Look through the material below and copy every line containing the word "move".

──────────

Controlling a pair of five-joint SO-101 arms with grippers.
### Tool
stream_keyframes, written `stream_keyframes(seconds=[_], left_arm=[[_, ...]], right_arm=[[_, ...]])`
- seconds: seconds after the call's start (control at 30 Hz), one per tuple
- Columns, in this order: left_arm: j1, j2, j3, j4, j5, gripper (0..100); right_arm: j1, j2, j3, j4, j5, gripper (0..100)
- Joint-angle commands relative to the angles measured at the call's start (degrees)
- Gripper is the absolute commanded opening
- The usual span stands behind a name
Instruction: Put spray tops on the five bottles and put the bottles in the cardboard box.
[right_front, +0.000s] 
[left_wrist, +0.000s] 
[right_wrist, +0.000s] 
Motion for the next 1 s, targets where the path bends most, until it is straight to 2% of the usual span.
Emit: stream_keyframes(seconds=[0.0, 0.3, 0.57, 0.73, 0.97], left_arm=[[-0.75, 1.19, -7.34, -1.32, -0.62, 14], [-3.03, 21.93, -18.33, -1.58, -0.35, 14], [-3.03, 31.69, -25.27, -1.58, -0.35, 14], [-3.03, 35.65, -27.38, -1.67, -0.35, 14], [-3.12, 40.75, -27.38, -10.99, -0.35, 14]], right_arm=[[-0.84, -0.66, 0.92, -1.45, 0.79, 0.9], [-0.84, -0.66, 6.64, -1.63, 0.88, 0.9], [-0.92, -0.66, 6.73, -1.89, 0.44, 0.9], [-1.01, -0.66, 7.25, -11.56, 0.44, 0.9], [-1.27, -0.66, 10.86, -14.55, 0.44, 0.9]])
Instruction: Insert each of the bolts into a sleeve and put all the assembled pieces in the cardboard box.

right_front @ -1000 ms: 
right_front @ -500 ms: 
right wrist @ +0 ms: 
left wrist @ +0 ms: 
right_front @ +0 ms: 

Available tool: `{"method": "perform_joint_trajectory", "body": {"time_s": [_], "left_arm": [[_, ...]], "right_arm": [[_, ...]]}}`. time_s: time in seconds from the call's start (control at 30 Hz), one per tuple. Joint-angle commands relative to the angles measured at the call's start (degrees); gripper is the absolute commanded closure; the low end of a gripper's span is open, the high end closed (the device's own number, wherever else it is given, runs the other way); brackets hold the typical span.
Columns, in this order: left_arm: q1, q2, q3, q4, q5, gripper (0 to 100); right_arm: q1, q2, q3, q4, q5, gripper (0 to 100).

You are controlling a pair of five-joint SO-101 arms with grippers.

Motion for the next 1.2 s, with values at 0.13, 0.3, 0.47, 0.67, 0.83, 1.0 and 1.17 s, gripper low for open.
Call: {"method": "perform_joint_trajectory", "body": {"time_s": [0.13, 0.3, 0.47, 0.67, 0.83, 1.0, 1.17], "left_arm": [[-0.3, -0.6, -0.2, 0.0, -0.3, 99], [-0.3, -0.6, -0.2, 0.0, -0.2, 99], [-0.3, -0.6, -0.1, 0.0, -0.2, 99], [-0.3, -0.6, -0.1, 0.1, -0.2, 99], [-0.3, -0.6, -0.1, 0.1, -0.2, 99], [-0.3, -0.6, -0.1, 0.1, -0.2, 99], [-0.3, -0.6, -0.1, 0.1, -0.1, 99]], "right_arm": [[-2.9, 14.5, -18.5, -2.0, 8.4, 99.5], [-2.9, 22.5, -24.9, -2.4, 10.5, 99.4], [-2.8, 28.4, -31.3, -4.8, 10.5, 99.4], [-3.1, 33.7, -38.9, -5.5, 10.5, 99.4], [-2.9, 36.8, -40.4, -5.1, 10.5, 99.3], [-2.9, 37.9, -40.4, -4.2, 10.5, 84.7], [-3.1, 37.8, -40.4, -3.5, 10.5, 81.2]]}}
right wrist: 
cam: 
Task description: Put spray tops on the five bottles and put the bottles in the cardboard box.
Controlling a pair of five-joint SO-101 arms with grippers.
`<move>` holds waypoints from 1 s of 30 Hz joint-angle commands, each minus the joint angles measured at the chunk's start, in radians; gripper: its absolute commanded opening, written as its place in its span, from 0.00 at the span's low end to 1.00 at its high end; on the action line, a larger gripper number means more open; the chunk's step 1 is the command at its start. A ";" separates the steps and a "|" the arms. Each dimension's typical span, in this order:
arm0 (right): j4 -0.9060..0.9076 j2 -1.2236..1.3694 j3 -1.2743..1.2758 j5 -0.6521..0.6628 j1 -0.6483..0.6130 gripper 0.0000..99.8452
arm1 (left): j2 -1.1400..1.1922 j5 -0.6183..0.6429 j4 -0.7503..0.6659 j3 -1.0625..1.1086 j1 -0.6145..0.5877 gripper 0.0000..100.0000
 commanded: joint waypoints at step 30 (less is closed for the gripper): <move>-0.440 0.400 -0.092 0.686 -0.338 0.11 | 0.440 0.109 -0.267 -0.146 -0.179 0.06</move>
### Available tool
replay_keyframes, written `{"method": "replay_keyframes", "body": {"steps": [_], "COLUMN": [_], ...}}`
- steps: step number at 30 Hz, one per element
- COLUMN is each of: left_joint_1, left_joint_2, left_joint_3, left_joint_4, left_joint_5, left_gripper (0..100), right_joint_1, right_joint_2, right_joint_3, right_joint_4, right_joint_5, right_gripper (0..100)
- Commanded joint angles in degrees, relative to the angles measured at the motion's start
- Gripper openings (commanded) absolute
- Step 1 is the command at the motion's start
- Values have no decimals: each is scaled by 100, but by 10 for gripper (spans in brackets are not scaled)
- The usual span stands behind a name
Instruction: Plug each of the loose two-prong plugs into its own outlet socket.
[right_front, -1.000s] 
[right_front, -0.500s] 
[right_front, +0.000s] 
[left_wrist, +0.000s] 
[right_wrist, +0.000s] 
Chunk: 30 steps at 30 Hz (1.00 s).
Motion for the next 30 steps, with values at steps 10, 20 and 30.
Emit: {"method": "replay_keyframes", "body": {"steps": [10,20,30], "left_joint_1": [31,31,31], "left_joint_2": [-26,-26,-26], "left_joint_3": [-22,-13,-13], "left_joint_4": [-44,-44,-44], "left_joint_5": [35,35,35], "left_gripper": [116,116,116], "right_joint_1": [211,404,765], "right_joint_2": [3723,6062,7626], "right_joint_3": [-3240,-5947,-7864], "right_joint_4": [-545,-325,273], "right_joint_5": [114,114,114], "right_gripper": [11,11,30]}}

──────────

WRITTEN RESPONSE →
`<move>` holds waypoints from 1 s of 30 Hz joint-angle commands, each minus the joint angles measured at the chunk's start, in radians; gripper: its absolute commanded opening, written as its place in its span, from 0.00 at the span's low end to 1.00 at its high end; on the action line, a larger gripper number means more open; the chunk's step 1 is the command at its start. A ";" separates the steps and a "|" the arms. Each dimension's typical span, in this order:
 commanded: joint waypoints at step 30 (less is closed for the gripper): <move>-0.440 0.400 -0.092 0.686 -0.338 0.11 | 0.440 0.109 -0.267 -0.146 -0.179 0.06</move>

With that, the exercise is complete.